Os dias que se seguiram foram muito confusos. Primeiro, porque Lizzie teve que fazer todo o tipo de acrobacia para não passar pelo sr. Darcy. Acabou sendo mais fácil do que ela imaginou que seria, pois segunda que era o dia que ele costumava ficar na clínica com ela, ele não apareceu.

— Aparentemente o dr. Darcy teve um plantão bem complicado ontem e não vai poder fazer as horas de clínica dele hoje. – O dr. Wickham praticamente cuspiu as palavras em Elizabeth assim que ela abriu a porta e deu de cara com ela.

— Ótimo. – Foi só o que ela respondeu.

Os atendimentos continuaram e as únicas palavras que eles trocaram foram as dos pacientes durante as interpretações. Mesmo assim, aquele clima pesado ainda era muito melhor do que se ela tivesse que encarar o médico que ela havia beijado há duas noites.

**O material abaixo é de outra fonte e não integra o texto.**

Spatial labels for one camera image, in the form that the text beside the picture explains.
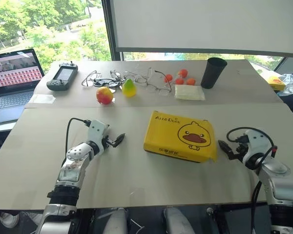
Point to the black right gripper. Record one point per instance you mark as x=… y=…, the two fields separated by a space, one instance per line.
x=238 y=152

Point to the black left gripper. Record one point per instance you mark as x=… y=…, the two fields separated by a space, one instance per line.
x=109 y=142

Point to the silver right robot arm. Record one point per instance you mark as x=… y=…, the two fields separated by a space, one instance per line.
x=280 y=180

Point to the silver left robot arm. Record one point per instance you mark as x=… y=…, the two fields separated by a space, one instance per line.
x=72 y=163

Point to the yellow duck package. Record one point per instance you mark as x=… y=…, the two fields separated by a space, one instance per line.
x=178 y=136

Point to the red yellow toy apple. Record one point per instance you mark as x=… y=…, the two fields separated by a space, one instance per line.
x=104 y=95

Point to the green yellow toy pear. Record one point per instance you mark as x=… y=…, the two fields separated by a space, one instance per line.
x=129 y=89

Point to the white folded cloth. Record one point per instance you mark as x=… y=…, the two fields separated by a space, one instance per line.
x=189 y=92

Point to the orange ball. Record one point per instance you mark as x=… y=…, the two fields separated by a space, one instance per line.
x=191 y=81
x=168 y=77
x=182 y=73
x=179 y=81

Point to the black plastic cup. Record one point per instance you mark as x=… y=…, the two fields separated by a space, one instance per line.
x=213 y=73

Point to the grey rounded robot leg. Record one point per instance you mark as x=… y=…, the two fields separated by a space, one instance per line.
x=118 y=221
x=178 y=221

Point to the small yellow box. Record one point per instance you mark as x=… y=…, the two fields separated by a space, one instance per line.
x=276 y=83

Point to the dark grey handheld controller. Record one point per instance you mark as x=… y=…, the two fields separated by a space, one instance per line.
x=61 y=78

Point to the grey open laptop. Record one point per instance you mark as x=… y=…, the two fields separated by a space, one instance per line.
x=12 y=80

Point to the white roller blind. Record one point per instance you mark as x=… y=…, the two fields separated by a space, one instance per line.
x=205 y=24

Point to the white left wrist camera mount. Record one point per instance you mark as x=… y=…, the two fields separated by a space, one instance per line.
x=97 y=132

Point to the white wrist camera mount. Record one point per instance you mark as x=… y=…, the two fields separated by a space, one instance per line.
x=97 y=132
x=255 y=143

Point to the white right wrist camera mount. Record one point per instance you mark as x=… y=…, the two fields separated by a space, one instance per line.
x=255 y=143

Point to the black frame glasses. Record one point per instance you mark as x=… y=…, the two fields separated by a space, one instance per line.
x=107 y=83

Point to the thin dark frame glasses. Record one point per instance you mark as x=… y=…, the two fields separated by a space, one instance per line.
x=116 y=73

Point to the dark window frame post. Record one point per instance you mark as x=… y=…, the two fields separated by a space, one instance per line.
x=110 y=29

Depois, ela ficou sabendo que o dr. Darcy não apareceria pelo hospital durante a semana, pois estaria participando de um congresso muito importante em outra cidade. Isso fez com que Lizzie tivesse tempo de se concentrar em um problema maior: a deportação de Charlotte.

Só que ela já tinha fritado todos os seus miolos e gastado cada segundo livre dos seus dias pensando no que fazer e nenhuma ideia útil e milagrosa havia surgido. Ela queria tanto que Jane estivesse ali. Talvez sua irmã conseguisse pensar em algo, talvez Jane pudesse resolver, como quando elas eram pequenas e Lizzie brigava na escola. Jane sempre estava lá para ela, sempre resolvia tudo. Só que dessa vez, Elizabeth sabia que infelizmente, se a irmã estivesse ali, só ia sofrer junto com ela. Dessa vez, nem Jane poderia resolver as coisas. Era tão difícil ser adulta.

Então os dias foram se arrastando, até que certa noite, assim que Liz acabou de responder as várias mensagens que a mãe havia enviado para ela contando sobre a viagem da família, Charlotte ligou. Aparentemente ela havia encontrado uma luz no fim do túnel, até sua voz estava um pouco mais animada. O coração de Elizabeth se encheu de esperança e por mais que ela tivesse insistido, a amiga não quis contar nada para ela pelo telefone. Marcaram, então de se encontrar no dia seguinte. Logo depois do trabalho.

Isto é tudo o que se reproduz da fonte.